• DESCRIPTION OF THE TASK: Give again, word for word, each line below starting at the one that contains "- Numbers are" and ending at the one that contains "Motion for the".

• MATERIAL PROVIDED:
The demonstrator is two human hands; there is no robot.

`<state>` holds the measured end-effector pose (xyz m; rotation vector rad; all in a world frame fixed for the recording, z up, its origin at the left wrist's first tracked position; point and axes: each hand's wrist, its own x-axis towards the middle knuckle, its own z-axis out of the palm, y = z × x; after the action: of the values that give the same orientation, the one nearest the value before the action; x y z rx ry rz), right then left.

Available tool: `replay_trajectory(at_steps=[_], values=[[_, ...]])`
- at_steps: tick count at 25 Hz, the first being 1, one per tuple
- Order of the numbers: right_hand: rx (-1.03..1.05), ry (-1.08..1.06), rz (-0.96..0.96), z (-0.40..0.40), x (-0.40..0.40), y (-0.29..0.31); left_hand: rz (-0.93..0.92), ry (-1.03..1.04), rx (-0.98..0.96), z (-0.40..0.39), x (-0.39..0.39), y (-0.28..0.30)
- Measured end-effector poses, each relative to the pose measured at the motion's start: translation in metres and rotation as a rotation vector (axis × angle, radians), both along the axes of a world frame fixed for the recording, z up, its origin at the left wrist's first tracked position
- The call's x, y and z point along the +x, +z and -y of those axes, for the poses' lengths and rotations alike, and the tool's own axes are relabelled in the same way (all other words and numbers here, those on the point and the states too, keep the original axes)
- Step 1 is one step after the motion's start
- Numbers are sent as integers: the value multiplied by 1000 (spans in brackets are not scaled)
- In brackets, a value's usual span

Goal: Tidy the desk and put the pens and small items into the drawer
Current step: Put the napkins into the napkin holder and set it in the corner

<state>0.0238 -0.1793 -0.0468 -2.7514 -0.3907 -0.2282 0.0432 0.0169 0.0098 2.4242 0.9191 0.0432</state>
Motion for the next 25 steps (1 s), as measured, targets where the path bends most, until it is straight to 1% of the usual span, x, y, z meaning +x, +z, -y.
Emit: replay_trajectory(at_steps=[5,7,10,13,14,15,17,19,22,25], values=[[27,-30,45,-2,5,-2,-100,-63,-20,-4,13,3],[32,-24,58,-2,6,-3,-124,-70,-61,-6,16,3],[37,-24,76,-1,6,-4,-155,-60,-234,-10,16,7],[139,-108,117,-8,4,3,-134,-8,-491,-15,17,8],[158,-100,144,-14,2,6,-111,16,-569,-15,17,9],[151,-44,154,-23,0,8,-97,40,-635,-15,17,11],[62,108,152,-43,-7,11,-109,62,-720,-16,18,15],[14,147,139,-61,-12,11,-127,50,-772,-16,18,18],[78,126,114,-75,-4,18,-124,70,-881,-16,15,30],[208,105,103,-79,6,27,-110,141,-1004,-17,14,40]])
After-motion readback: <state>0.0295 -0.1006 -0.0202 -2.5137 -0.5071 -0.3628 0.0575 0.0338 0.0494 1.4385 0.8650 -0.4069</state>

• TASK OUTPUT:
- Numbers are sent as integers: the value multiplied by 1000 (spans in brackets are not scaled)
- In brackets, a value's usual span

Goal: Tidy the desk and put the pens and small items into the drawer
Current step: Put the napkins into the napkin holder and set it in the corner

<state>0.0238 -0.1793 -0.0468 -2.7514 -0.3907 -0.2282 0.0432 0.0169 0.0098 2.4242 0.9191 0.0432</state>
Motion for the next 25 steps (1 s), as measured, targets where the path bends most, until it is straight to 1% of the usual span, x, y, z meaning +x, +z, -y.

The requested output has been fully supplied.